Julio Martínez sabe que sin el PJ disidente pierde

Julio Martínez sabe que sin el PJ disidente pierde

Ayer, en #ElInterpretador te detallamos cómo sería un escenario electoral con tres listas luchando por la Gobernación (click aquí). Quien sabe mejor que nadie que si hay una ‘tercera alternativa’ no tiene chance alguna de vencer es Julio Martínez, por eso pondrá todo su esfuerzo -y poder de presión en Casa Rosada- en eliminar esa variable. Para ello irá por Felipe Álvavez, a quien considera la pieza más importante (luego de APU claro está) en el paredismo.

Redacción de RiojaLibre

Sin el voto del PJ disidente en Capital, Julio Martínez no tiene chance alguna de vencer en una elección Provincial. Cuatro de las últimas elecciones así lo demuestran. En las PASO (Agosto) de 2013 contó con  el ‘apoyo  escondido’ del Quintelismo (al frente del Municipio capitalino) y venció a Tere Madera; el 22 de Octubre del año pasado fue respaldado por APU y ganó ante Menem.

Pero cuando no tiene ese apoyo del ‘municipio capitalino’, Julio Martínez cae sin atenuantes ante el oficialismo Provincial. Pasó en las elecciones a Gobernador de 2015 (no supo acordar con Quintela) cuando perdió por 15 puntos porcentuales ante Casas, y pasó en las PASO del año pasado (todavía sin acuerdo con APU) cuando fue derrotado por Carlos Menem.

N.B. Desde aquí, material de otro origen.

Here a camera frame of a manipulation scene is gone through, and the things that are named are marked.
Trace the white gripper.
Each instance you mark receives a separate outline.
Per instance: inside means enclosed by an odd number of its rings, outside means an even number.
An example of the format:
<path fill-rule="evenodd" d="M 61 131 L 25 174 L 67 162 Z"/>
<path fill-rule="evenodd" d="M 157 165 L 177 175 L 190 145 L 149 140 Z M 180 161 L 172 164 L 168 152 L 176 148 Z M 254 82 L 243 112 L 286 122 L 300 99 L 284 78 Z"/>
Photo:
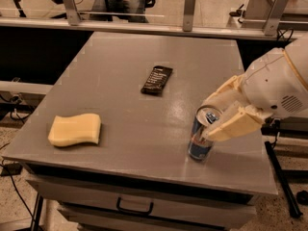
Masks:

Con esos antecedentes, Julio Martínez tiene bien claro que con el voto radical y opositor a Provincia NO LE ALCANZA para ser Gobernador, debe captar indefectiblemente parte del Oficialismo municipal en Capital. Sabiendo de la idea de Paredes Urquiza de consolidar su espacio impulsando una tercer vía en 2019, Mashasha intentará desarmar al paredismo, persuadiendo a los dirigentes que considere más importantes de la necesidad de no ‘ser funcionales al PJ’.

El nombre que encabeza esa nómina, para Julio Martínez, es Felipe Álvarez. El propio bederismo convirtió al Diputado Electo en un referente ‘antibeder’, haciéndolo crecer en las Encuestas; y es la ‘figurita difícil’ que Mashasha no está dispuesto a perder.

Si APU no acepta ser su candidato a Vicegobernador, Martínez ofrecerá inmediatamente ese lugar a Felipe Álvarez. Y si APU no solo no acepta la vicegobernación, sino que insiste con la noción de la ‘tercera vía’, propondrá a Felipe todo el apoyo para la Intendencia capitalina, con Inés Brizuela y Doria como Viceintendenta, y todo el apoyo de Nación para ‘jugar fuerte’ por esa lista. 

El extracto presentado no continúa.